===== EXTRACTED RECORDS

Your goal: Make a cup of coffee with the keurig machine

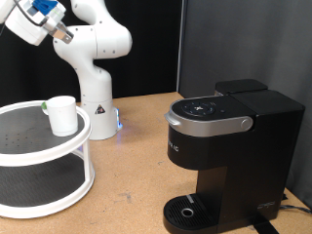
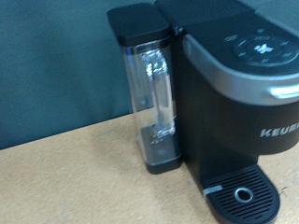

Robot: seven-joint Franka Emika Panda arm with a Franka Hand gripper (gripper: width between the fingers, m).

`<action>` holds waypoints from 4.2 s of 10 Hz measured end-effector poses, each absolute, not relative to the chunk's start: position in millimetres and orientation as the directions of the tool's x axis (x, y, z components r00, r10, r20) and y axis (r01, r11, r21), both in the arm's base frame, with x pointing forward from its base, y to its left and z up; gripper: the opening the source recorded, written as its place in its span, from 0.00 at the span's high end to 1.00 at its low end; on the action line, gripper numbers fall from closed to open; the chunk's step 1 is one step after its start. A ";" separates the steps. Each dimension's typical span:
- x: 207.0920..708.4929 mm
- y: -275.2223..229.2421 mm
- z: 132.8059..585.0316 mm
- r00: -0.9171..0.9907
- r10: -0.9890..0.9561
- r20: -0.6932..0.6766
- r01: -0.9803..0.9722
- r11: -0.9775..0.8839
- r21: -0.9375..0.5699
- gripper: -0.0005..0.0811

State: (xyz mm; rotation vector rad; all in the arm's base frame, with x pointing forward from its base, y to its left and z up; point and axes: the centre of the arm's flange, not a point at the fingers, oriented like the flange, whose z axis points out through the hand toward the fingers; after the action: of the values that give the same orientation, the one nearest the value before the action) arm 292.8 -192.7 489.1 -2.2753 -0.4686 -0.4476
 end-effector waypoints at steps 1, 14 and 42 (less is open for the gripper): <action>284.0 -197.7 485.9 0.881 0.205 0.426 0.449 -0.646 -0.618 0.99; 189.2 -259.6 470.0 0.890 0.123 0.439 0.379 -0.735 -0.562 0.99; 208.0 -233.2 319.9 0.865 0.104 0.492 0.340 -0.841 -0.420 0.01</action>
State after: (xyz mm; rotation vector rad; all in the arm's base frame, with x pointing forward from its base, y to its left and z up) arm 208.0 -233.2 319.9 -2.5283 -0.3237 -0.6278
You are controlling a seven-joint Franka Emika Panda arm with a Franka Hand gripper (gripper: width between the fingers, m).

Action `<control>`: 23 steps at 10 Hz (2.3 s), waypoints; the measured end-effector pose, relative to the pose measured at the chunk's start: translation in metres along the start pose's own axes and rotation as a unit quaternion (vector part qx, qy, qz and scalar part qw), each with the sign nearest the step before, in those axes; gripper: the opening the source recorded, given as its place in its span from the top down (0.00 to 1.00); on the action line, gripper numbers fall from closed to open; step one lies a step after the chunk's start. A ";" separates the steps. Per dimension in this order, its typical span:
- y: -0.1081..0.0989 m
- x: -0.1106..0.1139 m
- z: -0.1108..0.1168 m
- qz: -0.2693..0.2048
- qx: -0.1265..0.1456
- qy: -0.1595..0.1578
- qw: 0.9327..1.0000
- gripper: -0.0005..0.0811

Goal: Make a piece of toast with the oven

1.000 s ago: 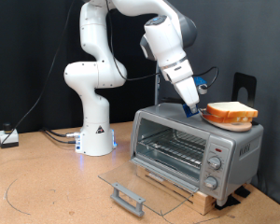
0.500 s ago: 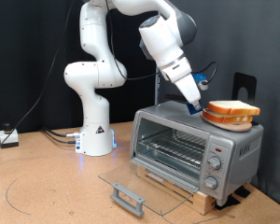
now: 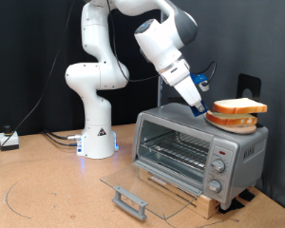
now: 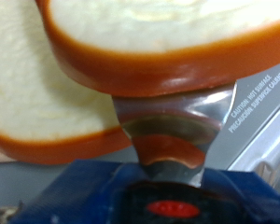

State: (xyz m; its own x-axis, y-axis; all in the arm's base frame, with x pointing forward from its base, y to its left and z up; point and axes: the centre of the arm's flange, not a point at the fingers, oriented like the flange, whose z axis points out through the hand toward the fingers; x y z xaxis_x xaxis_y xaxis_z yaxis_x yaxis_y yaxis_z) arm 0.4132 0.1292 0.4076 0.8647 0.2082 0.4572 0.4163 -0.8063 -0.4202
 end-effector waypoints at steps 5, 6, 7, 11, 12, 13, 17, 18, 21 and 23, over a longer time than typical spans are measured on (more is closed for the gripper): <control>0.009 -0.003 -0.006 0.009 -0.003 -0.021 1.000 0.43; 0.018 -0.004 -0.012 0.000 0.008 -0.016 1.000 0.43; 0.031 -0.005 -0.022 -0.006 0.015 -0.011 1.000 0.43; 0.085 -0.020 -0.063 -0.013 0.001 -0.035 0.999 0.43; 0.089 -0.021 -0.069 -0.014 -0.007 -0.040 0.999 0.43; 0.089 -0.022 -0.068 -0.012 -0.005 -0.040 0.999 0.43; 0.124 -0.043 -0.095 -0.080 0.026 -0.007 0.996 0.43; 0.136 -0.052 -0.105 -0.089 0.029 -0.011 0.996 0.43; 0.170 -0.073 -0.137 -0.076 0.022 -0.020 0.997 0.43; 0.192 -0.085 -0.157 -0.068 0.018 -0.018 0.997 0.43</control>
State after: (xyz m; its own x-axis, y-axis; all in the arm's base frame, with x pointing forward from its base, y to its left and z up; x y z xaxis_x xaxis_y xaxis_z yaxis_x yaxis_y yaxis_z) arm 0.3752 -0.1306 0.4112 0.8090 0.3345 0.4833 0.5393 -0.7495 -0.3840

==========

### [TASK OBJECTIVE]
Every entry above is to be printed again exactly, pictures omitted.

### [REPLY]
Your goal: Make a cup of coffee with the keurig machine


Robot: seven-joint Franka Emika Panda arm with a Franka Hand gripper (gripper: width between the fingers, m).

`<action>` holds waypoints from 4.2 s of 10 Hz measured end-effector poses, each absolute, not relative to the chunk's start: position in millimetres and orientation as the directions of the tool's x axis (x, y, z components r00, r10, r20) and y axis (r01, r11, r21), both in the arm's base frame, with x pointing forward from its base, y to its left and z up; gripper: the opening the source recorded, written as its place in its span, from 0.00 at the span's high end to 1.00 at its low end; on the action line, gripper numbers fall from closed to open; the chunk's step 1 is one step after its start. A ";" separates the steps. Each dimension's typical span:
- x: 207.0920..708.4929 mm
- y: -275.2223..229.2421 mm
- z: 132.8059..585.0316 mm
- r00: -0.9171..0.9907
- r10: -0.9890..0.9561
- r20: -0.6932..0.6766
- r01: -0.9803..0.9722
- r11: -0.9775..0.8839
- r21: -0.9375..0.5699
- gripper: -0.0005..0.0811

State: (xyz mm; rotation vector rad; all in the arm's base frame, with x pointing forward from its base, y to its left and z up; point and axes: the centre of the arm's flange, not a point at the fingers, oriented like the flange, whose z axis points out through the hand toward the fingers; after the action: of the values that give the same orientation, the one nearest the value before the action) arm 292.8 -192.7 489.1 -2.2753 -0.4686 -0.4476
 end-effector waypoints at steps 1, 14 and 42 (less is open for the gripper): <action>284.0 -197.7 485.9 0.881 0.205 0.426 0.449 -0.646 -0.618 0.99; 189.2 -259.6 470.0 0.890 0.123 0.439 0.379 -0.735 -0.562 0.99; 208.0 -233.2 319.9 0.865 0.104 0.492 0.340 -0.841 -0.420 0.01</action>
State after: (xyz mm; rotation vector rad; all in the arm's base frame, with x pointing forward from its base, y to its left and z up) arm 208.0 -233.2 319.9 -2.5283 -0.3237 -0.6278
You are controlling a seven-joint Franka Emika Panda arm with a Franka Hand gripper (gripper: width between the fingers, m).

Action `<control>`: 23 steps at 10 Hz (2.3 s), waypoints; the measured end-effector pose, relative to the pose measured at the chunk's start: translation in metres along the start pose's own axes and rotation as a unit quaternion (vector part qx, qy, qz and scalar part qw), each with the sign nearest the step before, in those axes; gripper: the opening the source recorded, given as its place in its span from the top down (0.00 to 1.00); on the action line, gripper numbers fall from closed to open; step one lies a step after the chunk's start. A ";" separates the steps. Per dimension in this order, its typical span:
- y: -0.1081..0.0989 m
- x: -0.1106..0.1139 m
- z: -0.1108..0.1168 m
- qz: -0.2693..0.2048
- qx: -0.1265..0.1456
- qy: -0.1595..0.1578
- qw: 0.9327..1.0000
- gripper: -0.0005..0.0811

Goal: Make a piece of toast with the oven

1.000 s ago: 
0.500 s ago: 
now: 
now: 

State: (xyz m; its own x-axis, y-axis; all in the arm's base frame, with x pointing forward from its base, y to its left and z up; point and axes: the centre of the arm's flange, not a point at the fingers, oriented like the flange, whose z axis points out through the hand toward the fingers; x y z xaxis_x xaxis_y xaxis_z yaxis_x yaxis_y yaxis_z) arm 0.4132 0.1292 0.4076 0.8647 0.2082 0.4572 0.4163 -0.8063 -0.4202
 end-effector waypoints at steps 5, 6, 7, 11, 12, 13, 17, 18, 21 and 23, over a longer time than typical spans are measured on (more is closed for the gripper): <control>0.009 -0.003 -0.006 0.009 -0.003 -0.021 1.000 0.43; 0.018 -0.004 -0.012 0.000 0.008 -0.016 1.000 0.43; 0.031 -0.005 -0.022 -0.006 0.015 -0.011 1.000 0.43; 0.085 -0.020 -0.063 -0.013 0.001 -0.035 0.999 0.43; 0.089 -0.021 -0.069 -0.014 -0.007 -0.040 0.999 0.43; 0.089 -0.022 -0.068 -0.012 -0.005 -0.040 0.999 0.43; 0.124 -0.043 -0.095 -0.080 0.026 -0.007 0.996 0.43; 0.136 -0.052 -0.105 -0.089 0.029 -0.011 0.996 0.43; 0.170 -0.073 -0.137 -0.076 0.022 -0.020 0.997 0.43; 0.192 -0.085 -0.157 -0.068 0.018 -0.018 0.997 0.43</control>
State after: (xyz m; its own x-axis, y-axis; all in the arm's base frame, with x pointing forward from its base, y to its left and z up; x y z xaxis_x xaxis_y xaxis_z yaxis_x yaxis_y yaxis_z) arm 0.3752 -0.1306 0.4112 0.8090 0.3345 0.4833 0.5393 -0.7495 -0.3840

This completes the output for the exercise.